# How do I unblock a port?



## Webman (Oct 4, 2004)

been wondering...


----------



## loudman (Mar 20, 2006)

Where?
If you're using a software firewall, I think most have the option in the settings somewhere to open a specific port ( I don't think the windows firewall has that option though, but then nobody should be using that as it's useless) If you're using a hardware firewall, again there will have settings somewhere to release it. I know mine has a menu for firewall and allows the ports to be opened.


----------



## jmwills (Sep 28, 2005)

Do you mean Port Forwarding?


----------



## dvk01 (Dec 14, 2002)

Why do you want to unblock a port

firewalls keep ports closed to prevent unwanted persons getting in


----------



## loudman (Mar 20, 2006)

But some ports need to be opened in order to allow certain programs to work correctly. I won't name names because I may get flamed for it  But I have had to open ports at least on temporary basis to get programs to work.


----------



## jmwills (Sep 28, 2005)

Mostly games need these openings.


----------



## linskyjack (Aug 28, 2004)

YOu usually do this by accessing your router----usually has an IP address that allows you to get into it. Check with the mfgr of your router.


----------



## xecutorfifty (Feb 3, 2008)

thats all the help? no offense but that did not help at all.:down::down::down:


----------



## jmwills (Sep 28, 2005)

...One Post and you are complaining.....?

Google Port Forwarding along with using this guide:
http://www.portforward.com/routers.htm


----------



## Hughv (Jul 22, 2006)

loudman said:


> Where?
> If you're using a software firewall, I think most have the option in the settings somewhere to open a specific port ( I don't think the windows firewall has that option though, but then nobody should be using that as it's useless) If you're using a hardware firewall, again there will have settings somewhere to release it. I know mine has a menu for firewall and allows the ports to be opened.
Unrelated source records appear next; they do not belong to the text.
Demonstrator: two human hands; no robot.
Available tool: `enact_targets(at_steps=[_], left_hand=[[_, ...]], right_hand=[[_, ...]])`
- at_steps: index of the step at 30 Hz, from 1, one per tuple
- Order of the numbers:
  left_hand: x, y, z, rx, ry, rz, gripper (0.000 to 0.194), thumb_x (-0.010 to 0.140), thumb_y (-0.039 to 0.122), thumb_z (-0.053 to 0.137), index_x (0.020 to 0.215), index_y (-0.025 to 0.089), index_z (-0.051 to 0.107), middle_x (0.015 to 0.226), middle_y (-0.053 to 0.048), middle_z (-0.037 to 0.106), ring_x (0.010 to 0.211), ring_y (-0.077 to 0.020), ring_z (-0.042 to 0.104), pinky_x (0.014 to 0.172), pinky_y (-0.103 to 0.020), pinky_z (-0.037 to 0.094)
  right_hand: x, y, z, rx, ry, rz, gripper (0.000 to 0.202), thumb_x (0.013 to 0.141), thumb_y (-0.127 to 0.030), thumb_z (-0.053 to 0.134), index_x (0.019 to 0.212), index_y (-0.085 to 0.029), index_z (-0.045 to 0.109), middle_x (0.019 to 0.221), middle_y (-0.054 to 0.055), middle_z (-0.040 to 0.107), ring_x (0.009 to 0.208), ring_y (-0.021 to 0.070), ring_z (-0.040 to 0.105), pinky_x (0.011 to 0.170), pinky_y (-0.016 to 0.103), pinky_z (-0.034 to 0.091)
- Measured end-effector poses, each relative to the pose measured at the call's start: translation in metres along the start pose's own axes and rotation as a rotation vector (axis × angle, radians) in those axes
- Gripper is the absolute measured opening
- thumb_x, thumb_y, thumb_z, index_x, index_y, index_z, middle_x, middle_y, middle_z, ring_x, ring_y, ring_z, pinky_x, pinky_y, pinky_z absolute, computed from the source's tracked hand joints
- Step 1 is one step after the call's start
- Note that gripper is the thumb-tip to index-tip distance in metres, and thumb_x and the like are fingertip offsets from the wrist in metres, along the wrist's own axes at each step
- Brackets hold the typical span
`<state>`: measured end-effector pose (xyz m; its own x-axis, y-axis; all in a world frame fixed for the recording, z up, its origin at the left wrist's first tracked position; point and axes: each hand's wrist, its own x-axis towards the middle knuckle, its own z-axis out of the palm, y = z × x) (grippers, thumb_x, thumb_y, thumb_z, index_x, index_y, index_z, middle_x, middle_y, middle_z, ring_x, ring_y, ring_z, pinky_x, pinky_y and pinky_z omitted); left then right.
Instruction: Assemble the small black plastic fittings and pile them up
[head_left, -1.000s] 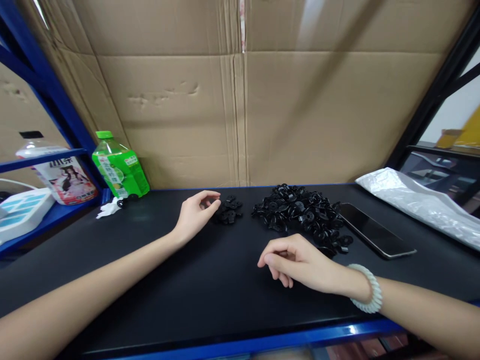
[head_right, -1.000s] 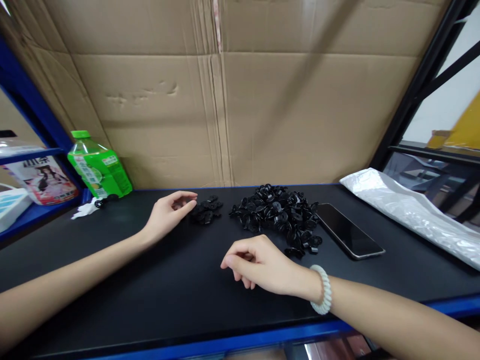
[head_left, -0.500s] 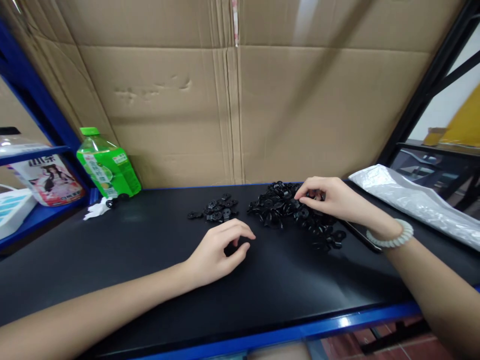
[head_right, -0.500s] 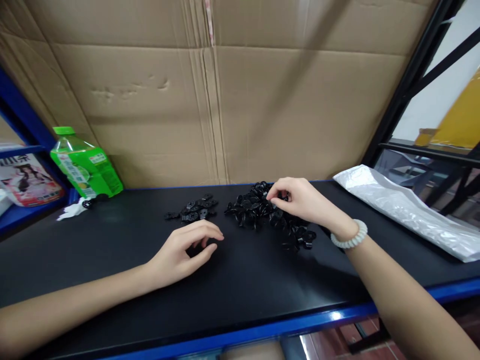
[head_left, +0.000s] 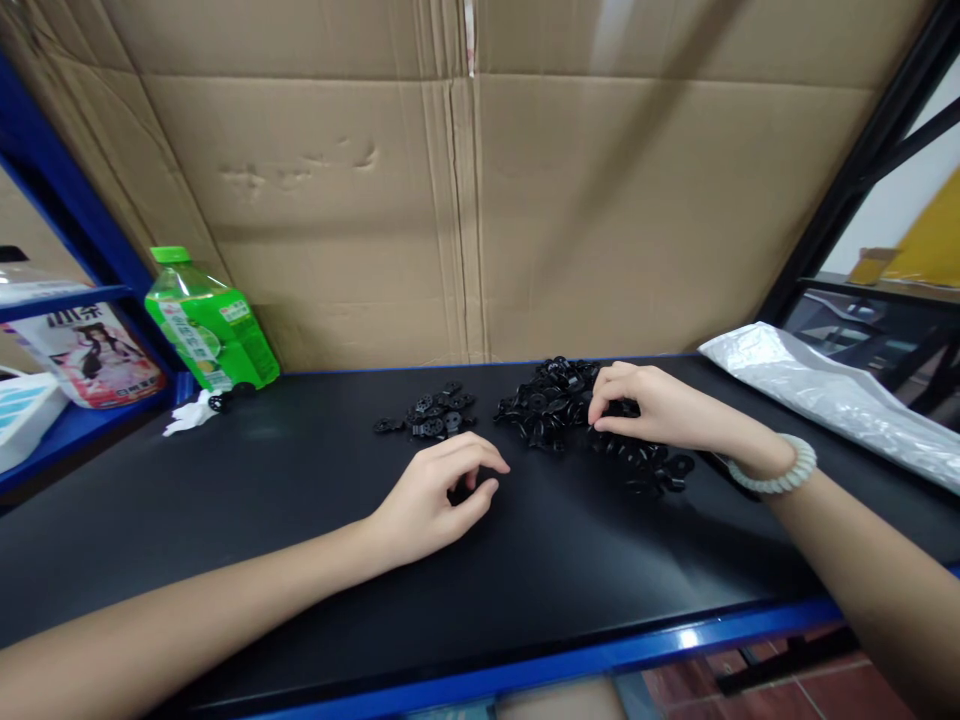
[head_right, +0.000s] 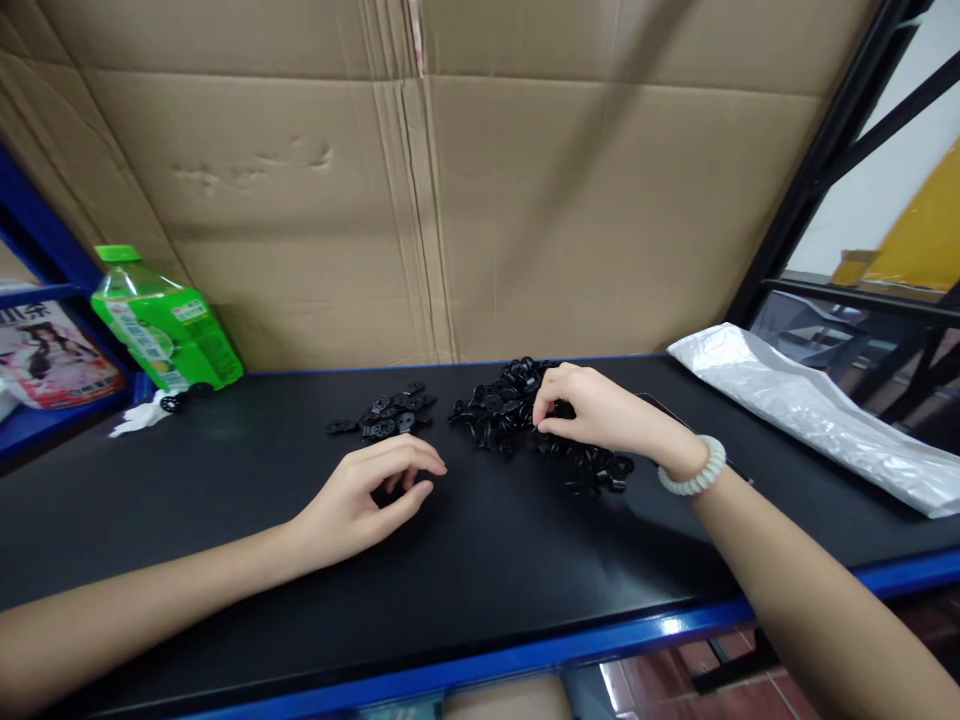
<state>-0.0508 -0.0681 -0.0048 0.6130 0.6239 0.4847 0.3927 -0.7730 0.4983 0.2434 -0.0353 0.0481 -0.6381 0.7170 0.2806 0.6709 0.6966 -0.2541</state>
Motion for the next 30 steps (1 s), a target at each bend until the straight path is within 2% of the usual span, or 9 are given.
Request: enact_targets(at_steps=[6, 9, 13, 15, 17, 21, 26, 30], left_hand=[[0.001, 0.001, -0.001, -0.020, 0.009, -0.042, 0.019, 0.083, 0.012, 0.051, 0.094, 0.016, 0.065, 0.094, -0.006, 0.064, 0.063, -0.0112, 0.051, 0.057, -0.023, 0.042], [0.002, 0.004, -0.001, -0.089, 0.017, -0.169, 0.018, 0.083, 0.016, 0.053, 0.095, 0.015, 0.066, 0.088, -0.005, 0.065, 0.062, -0.0116, 0.052, 0.056, -0.023, 0.042], [0.002, 0.011, 0.006, -0.437, -0.026, -0.395, 0.022, 0.081, 0.027, 0.060, 0.097, 0.014, 0.065, 0.091, -0.008, 0.068, 0.067, -0.0136, 0.058, 0.060, -0.025, 0.049], [0.001, 0.015, 0.010, -0.637, -0.047, -0.456, 0.023, 0.077, 0.030, 0.065, 0.094, 0.014, 0.064, 0.092, -0.008, 0.068, 0.066, -0.0132, 0.059, 0.064, -0.027, 0.051], [0.000, 0.018, 0.012, -0.751, -0.058, -0.493, 0.023, 0.074, 0.032, 0.069, 0.087, 0.014, 0.064, 0.082, -0.004, 0.066, 0.063, -0.0126, 0.058, 0.064, -0.028, 0.051], [0.001, 0.022, 0.010, -0.749, -0.070, -0.524, 0.024, 0.076, 0.038, 0.068, 0.073, 0.014, 0.064, 0.061, 0.001, 0.060, 0.057, -0.0119, 0.055, 0.059, -0.025, 0.048], [-0.001, 0.026, 0.007, -0.663, -0.040, -0.506, 0.031, 0.081, 0.042, 0.061, 0.066, 0.014, 0.066, 0.055, -0.001, 0.059, 0.052, -0.0122, 0.052, 0.055, -0.024, 0.045], [-0.004, 0.026, 0.007, -0.602, 0.022, -0.499, 0.031, 0.081, 0.040, 0.062, 0.065, 0.014, 0.068, 0.054, -0.001, 0.059, 0.052, -0.0127, 0.052, 0.052, -0.024, 0.045]], right_hand=[[0.000, -0.018, -0.001, 0.232, 0.145, 0.179, 0.019, 0.085, -0.034, 0.059, 0.079, -0.018, 0.065, 0.076, 0.003, 0.066, 0.063, 0.0150, 0.056, 0.058, 0.027, 0.044], [-0.001, -0.034, 0.008, 0.380, 0.198, 0.202, 0.020, 0.086, -0.036, 0.058, 0.082, -0.017, 0.064, 0.078, 0.004, 0.066, 0.067, 0.0156, 0.058, 0.059, 0.026, 0.045], [-0.002, -0.062, 0.027, 0.507, 0.247, 0.133, 0.012, 0.088, -0.028, 0.056, 0.084, -0.018, 0.061, 0.082, 0.003, 0.065, 0.076, 0.0158, 0.060, 0.067, 0.026, 0.047], [-0.002, -0.073, 0.037, 0.546, 0.221, 0.102, 0.011, 0.090, -0.026, 0.054, 0.087, -0.019, 0.061, 0.081, 0.002, 0.064, 0.075, 0.0150, 0.060, 0.066, 0.025, 0.046], [-0.003, -0.081, 0.046, 0.584, 0.196, 0.095, 0.012, 0.092, -0.027, 0.053, 0.088, -0.019, 0.061, 0.081, 0.002, 0.064, 0.073, 0.0141, 0.058, 0.064, 0.024, 0.045], [-0.001, -0.086, 0.058, 0.737, 0.167, 0.107, 0.014, 0.092, -0.029, 0.053, 0.087, -0.019, 0.062, 0.078, 0.001, 0.063, 0.072, 0.0136, 0.057, 0.066, 0.025, 0.045], [0.002, -0.086, 0.071, 0.951, 0.160, 0.204, 0.016, 0.086, -0.034, 0.061, 0.090, -0.018, 0.060, 0.073, 0.000, 0.058, 0.066, 0.0123, 0.056, 0.060, 0.024, 0.046], [0.004, -0.084, 0.075, 1.083, 0.086, 0.285, 0.026, 0.080, -0.040, 0.067, 0.085, -0.015, 0.062, 0.069, 0.000, 0.059, 0.059, 0.0111, 0.056, 0.055, 0.024, 0.049]])
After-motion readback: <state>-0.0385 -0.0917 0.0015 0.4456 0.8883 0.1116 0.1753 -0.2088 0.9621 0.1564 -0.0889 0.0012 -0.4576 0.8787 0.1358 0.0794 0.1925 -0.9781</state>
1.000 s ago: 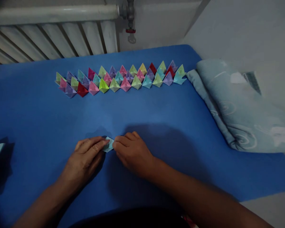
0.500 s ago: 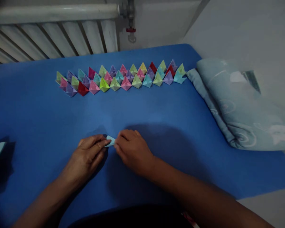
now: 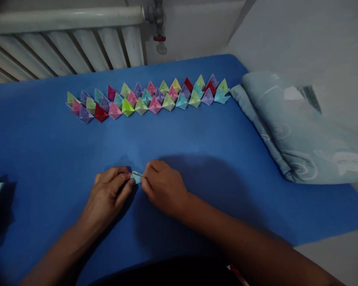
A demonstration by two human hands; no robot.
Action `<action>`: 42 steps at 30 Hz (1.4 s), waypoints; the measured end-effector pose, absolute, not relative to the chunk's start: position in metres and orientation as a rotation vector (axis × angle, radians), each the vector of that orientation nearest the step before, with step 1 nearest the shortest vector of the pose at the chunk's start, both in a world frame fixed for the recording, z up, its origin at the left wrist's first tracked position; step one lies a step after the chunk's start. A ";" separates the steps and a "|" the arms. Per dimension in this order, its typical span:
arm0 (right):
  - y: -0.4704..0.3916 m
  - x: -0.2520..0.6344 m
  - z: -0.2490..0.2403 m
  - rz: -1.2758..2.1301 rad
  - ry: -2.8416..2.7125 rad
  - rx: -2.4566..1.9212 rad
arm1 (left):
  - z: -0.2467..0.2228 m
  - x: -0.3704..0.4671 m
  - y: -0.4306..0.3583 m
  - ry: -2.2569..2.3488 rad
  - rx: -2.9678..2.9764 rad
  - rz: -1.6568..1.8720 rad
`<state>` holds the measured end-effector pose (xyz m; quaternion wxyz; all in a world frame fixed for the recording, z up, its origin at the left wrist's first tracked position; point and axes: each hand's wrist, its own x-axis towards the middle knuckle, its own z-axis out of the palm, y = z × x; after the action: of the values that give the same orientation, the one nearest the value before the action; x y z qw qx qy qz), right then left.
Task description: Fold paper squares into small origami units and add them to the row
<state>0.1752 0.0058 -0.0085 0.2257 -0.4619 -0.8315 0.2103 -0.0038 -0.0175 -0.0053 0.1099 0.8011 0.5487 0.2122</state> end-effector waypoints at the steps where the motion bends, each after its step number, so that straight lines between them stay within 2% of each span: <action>1: 0.006 0.175 -0.009 0.559 -2.303 -1.278 | -0.006 -0.003 -0.017 1.629 2.349 0.617; 15: 0.009 0.168 0.001 0.447 -2.504 -1.450 | -0.006 0.003 -0.013 1.752 2.247 0.605; 27: 0.009 0.167 0.005 0.495 -2.532 -1.502 | -0.008 0.000 -0.013 1.764 2.230 0.632; 42: 0.015 0.178 -0.001 0.513 -2.429 -1.366 | -0.015 -0.028 -0.018 1.499 2.579 0.491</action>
<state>0.1785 0.0147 -0.0011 0.1535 -0.4763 -0.8471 0.1787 -0.0282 -0.0180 -0.0148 0.0590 0.8516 0.4950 0.1621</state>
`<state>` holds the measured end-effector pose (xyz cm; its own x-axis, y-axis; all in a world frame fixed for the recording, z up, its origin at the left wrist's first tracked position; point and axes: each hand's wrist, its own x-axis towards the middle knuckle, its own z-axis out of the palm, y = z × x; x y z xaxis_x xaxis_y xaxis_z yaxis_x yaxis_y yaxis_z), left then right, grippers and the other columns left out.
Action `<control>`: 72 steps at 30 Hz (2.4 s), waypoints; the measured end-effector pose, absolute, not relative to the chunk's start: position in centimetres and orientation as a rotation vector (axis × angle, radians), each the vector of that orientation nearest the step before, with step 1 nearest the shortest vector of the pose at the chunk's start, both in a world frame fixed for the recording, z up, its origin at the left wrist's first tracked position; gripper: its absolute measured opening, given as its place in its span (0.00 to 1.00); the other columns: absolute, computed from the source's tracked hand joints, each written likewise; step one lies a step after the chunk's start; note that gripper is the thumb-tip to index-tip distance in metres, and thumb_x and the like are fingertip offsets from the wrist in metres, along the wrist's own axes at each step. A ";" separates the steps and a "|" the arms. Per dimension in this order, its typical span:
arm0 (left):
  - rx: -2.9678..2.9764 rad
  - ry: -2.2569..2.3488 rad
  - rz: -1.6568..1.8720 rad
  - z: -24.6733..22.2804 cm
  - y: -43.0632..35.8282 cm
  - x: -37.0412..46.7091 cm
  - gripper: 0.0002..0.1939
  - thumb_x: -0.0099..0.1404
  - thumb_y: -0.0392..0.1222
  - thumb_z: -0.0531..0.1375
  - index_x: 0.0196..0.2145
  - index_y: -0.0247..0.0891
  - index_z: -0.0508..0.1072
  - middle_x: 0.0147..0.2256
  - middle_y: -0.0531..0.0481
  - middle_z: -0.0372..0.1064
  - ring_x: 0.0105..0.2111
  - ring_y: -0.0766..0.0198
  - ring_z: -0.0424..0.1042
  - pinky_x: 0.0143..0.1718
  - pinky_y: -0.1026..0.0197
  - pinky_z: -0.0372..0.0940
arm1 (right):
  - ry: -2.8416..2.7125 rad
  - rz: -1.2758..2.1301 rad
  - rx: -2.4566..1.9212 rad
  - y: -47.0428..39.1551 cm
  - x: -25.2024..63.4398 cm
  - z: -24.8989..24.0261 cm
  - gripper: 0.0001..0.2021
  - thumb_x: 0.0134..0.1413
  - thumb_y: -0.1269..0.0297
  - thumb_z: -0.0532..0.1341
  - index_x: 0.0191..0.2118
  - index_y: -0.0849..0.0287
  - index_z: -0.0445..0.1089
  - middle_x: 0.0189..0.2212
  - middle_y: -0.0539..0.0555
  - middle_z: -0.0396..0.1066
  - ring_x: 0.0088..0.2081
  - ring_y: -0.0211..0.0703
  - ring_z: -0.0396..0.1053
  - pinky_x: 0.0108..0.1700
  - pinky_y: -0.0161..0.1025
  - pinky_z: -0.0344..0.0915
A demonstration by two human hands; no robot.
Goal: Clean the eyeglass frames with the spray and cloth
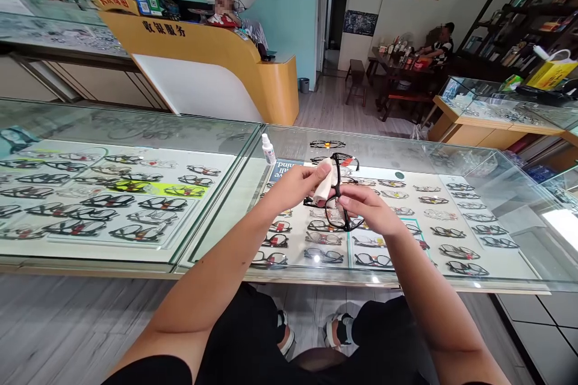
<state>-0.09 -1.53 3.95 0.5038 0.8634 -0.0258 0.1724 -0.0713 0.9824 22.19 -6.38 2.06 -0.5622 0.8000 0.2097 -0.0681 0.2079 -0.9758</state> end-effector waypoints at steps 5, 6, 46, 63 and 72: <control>1.253 0.772 0.779 3.3 -1.3 0.5 0.35 0.60 0.75 0.70 0.28 0.36 0.74 0.24 0.49 0.72 0.24 0.65 0.70 0.28 0.62 0.64 | -1.671 1.573 -0.761 -6.3 22.2 1.5 0.20 0.72 0.45 0.64 0.53 0.57 0.81 0.25 0.45 0.61 0.25 0.34 0.57 0.29 0.34 0.60; 1.195 0.748 0.796 3.1 -1.3 0.6 0.33 0.59 0.73 0.71 0.29 0.36 0.74 0.23 0.50 0.71 0.24 0.65 0.70 0.27 0.63 0.63 | -1.663 1.581 -0.768 -6.2 22.2 1.4 0.21 0.71 0.45 0.64 0.53 0.57 0.81 0.25 0.45 0.62 0.25 0.34 0.57 0.29 0.34 0.60; 1.163 0.477 0.947 3.6 -2.3 1.6 0.26 0.53 0.52 0.81 0.32 0.37 0.71 0.21 0.60 0.58 0.21 0.72 0.58 0.25 0.63 0.55 | -1.596 1.400 -0.819 -5.6 21.7 0.8 0.24 0.67 0.40 0.65 0.44 0.56 0.87 0.38 0.56 0.81 0.50 0.55 0.77 0.62 0.51 0.69; 1.153 0.466 0.905 3.6 -0.9 0.3 0.28 0.54 0.53 0.81 0.44 0.34 0.78 0.31 0.52 0.74 0.27 0.67 0.73 0.30 0.64 0.69 | -1.525 1.336 -0.871 -5.4 21.5 0.3 0.21 0.67 0.42 0.67 0.46 0.54 0.88 0.42 0.55 0.84 0.50 0.53 0.78 0.61 0.49 0.70; 1.195 0.491 1.024 2.7 -1.2 1.6 0.29 0.55 0.57 0.80 0.44 0.36 0.76 0.27 0.55 0.72 0.20 0.69 0.69 0.24 0.64 0.63 | -1.598 1.322 -0.808 -5.5 21.1 0.4 0.19 0.67 0.44 0.68 0.45 0.54 0.88 0.42 0.55 0.83 0.49 0.52 0.76 0.62 0.47 0.67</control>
<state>1.61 -1.23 2.66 0.4882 0.8521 0.1884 -0.3867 0.0177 0.9220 21.14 -5.49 0.44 -0.3973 0.8903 0.2224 -0.0517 0.2203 -0.9741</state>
I use a NAT router and Windows firewall, and I feel quite safe. "Useless" is an exaggeration, IMHO.
The windows firewall is highly configurable, including port exceptions:
http://support.microsoft.com/default.aspx/kb/875357


----------



## JohnWill (Oct 19, 2002)

xecutorfifty said:


> thats all the help? no offense but that did not help at all.:down::down::down:


You do realize that you posted no useful information to allow folks to actually assist you with specific answers, right? Details about the environment, the specific port, etc. would all help us help you.


----------